### TASK TO COMPLETE
Return the number of lines below with "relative" in them, and nothing else.

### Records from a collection
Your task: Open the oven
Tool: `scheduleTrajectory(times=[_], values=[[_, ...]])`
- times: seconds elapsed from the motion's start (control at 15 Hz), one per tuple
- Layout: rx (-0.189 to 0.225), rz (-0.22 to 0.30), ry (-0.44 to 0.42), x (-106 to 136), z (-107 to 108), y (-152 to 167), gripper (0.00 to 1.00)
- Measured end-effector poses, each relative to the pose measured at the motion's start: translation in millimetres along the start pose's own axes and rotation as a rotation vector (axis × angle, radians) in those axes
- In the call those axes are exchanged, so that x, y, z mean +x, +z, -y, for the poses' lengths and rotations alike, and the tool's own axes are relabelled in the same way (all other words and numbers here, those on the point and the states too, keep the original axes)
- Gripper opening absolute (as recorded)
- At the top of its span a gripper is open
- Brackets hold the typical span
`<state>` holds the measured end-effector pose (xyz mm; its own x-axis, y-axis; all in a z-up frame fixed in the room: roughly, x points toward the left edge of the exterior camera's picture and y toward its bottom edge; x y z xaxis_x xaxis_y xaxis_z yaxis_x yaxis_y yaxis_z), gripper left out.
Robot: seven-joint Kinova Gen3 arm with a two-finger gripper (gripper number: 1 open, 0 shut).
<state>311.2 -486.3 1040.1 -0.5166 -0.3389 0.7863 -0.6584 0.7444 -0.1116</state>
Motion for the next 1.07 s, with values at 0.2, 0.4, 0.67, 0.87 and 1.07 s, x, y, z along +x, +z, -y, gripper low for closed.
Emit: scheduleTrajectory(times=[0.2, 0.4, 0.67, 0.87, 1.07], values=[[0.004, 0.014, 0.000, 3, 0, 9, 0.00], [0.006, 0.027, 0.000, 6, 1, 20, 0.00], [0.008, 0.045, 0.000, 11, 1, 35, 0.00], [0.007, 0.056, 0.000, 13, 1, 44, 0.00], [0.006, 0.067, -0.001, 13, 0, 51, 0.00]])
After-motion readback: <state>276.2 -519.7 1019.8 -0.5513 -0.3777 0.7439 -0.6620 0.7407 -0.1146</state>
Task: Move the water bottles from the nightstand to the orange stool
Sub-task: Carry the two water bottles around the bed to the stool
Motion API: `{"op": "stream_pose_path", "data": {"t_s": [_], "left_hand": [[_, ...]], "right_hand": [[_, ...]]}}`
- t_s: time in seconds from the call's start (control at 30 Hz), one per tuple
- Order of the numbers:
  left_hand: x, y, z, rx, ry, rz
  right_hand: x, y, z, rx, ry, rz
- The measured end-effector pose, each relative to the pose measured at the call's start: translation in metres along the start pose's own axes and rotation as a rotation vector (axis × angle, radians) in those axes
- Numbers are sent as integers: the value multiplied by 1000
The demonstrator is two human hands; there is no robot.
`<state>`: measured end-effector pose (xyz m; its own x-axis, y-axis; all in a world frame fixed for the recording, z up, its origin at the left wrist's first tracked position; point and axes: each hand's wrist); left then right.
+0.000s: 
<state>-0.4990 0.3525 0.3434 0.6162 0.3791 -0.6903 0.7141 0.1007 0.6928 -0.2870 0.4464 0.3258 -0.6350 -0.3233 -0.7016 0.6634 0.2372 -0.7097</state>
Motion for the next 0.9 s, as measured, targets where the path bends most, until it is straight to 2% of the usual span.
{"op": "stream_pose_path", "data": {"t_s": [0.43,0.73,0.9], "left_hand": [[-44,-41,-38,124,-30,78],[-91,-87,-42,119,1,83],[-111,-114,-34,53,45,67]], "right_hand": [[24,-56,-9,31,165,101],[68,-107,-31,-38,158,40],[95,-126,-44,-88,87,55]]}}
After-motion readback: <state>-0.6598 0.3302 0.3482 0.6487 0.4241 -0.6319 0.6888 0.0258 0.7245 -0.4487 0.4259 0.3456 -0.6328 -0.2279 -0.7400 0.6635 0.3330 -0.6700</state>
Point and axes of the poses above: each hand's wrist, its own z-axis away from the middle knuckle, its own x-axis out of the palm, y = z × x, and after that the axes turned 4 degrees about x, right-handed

### FINISHED TASK
2